- [AIM OF THE TASK] All of the records need to be retyped exactly, with no line dropped.

--

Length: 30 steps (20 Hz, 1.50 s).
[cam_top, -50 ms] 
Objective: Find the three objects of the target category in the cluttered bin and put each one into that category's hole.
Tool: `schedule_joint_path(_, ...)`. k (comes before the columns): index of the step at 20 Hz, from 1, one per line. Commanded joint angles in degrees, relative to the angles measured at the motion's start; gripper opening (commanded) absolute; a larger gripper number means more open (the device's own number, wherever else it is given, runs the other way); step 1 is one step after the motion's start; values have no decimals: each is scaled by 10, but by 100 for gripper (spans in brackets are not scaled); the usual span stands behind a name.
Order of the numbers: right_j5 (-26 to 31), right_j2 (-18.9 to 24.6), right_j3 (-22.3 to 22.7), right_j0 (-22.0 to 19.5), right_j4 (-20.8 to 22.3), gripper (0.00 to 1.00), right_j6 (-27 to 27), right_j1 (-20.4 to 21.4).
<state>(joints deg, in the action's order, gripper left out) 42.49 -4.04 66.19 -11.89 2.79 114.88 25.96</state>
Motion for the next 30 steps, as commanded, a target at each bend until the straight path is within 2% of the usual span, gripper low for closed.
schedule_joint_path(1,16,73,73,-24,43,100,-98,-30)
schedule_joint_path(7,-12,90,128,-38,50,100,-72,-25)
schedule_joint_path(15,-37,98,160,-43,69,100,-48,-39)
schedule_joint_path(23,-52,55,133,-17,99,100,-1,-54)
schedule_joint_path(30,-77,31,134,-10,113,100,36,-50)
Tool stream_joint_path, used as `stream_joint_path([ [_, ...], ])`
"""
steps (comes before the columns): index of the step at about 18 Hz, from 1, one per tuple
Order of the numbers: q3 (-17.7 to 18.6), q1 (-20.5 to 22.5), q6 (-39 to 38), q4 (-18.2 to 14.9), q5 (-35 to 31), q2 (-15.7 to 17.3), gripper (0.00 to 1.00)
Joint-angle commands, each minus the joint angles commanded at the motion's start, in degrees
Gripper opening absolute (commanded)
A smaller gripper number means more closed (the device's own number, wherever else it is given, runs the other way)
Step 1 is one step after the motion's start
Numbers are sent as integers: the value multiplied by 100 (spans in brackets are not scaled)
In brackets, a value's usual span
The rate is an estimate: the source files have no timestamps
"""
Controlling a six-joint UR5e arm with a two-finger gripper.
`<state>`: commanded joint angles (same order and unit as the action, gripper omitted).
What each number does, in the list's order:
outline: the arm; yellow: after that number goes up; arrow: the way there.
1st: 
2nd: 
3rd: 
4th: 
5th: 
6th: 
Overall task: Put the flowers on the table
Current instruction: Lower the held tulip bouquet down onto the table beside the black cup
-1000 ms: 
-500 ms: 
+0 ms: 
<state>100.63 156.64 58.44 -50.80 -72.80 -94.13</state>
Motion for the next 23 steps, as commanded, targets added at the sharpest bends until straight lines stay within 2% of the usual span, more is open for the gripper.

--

- [OUTPUT OF THE EXERCISE]
Length: 30 steps (20 Hz, 1.50 s).
[cam_top, -50 ms] 
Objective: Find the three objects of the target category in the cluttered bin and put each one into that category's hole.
Tool: `schedule_joint_path(_, ...)`. k (comes before the columns): index of the step at 20 Hz, from 1, one per line. Commanded joint angles in degrees, relative to the angles measured at the motion's start; gripper opening (commanded) absolute; a larger gripper number means more open (the device's own number, wherever else it is given, runs the other way); step 1 is one step after the motion's start; values have no decimals: each is scaled by 10, but by 100 for gripper (spans in brackets are not scaled); the usual span stands behind a name.
Order of the numbers: right_j5 (-26 to 31), right_j2 (-18.9 to 24.6), right_j3 (-22.3 to 22.7), right_j0 (-22.0 to 19.5), right_j4 (-20.8 to 22.3), gripper (0.00 to 1.00), right_j6 (-27 to 27), right_j1 (-20.4 to 21.4).
<state>(joints deg, in the action's order, gripper left out) 42.49 -4.04 66.19 -11.89 2.79 114.88 25.96</state>
Motion for the next 30 steps, as commanded, a target at each bend until the straight path is within 2% of the usual span, gripper low for closed.
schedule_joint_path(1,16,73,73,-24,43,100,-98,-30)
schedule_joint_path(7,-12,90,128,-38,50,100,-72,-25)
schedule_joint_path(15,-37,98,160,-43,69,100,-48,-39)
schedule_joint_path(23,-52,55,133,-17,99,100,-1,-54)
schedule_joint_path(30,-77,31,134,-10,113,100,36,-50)
Tool stream_joint_path, used as `stream_joint_path([ [_, ...], ])`
"""
steps (comes before the columns): index of the step at about 18 Hz, from 1, one per tuple
Order of the numbers: q3 (-17.7 to 18.6), q1 (-20.5 to 22.5), q6 (-39 to 38), q4 (-18.2 to 14.9), q5 (-35 to 31), q2 (-15.7 to 17.3), gripper (0.00 to 1.00)
Joint-angle commands, each minus the joint angles commanded at the motion's start, in degrees
Gripper opening absolute (commanded)
A smaller gripper number means more closed (the device's own number, wherever else it is given, runs the other way)
Step 1 is one step after the motion's start
Numbers are sent as integers: the value multiplied by 100 (spans in brackets are not scaled)
In brackets, a value's usual span
The rate is an estimate: the source files have no timestamps
"""
Controlling a six-joint UR5e arm with a two-finger gripper.
`<state>`: commanded joint angles (same order and unit as the action, gripper omitted).
What each number does, in the list's order:
outline: the arm; yellow: after that number goes up; arrow: the way there.
1st: 
2nd: 
3rd: 
4th: 
5th: 
6th: 
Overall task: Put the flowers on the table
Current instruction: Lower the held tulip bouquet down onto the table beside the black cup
-1000 ms: 
-500 ms: 
+0 ms: 
<state>100.63 156.64 58.44 -50.80 -72.80 -94.13</state>
Motion for the next 23 steps, as commanded, targets added at the sharpest bends until straight lines stay within 2% of the usual span, more is open for the gripper.

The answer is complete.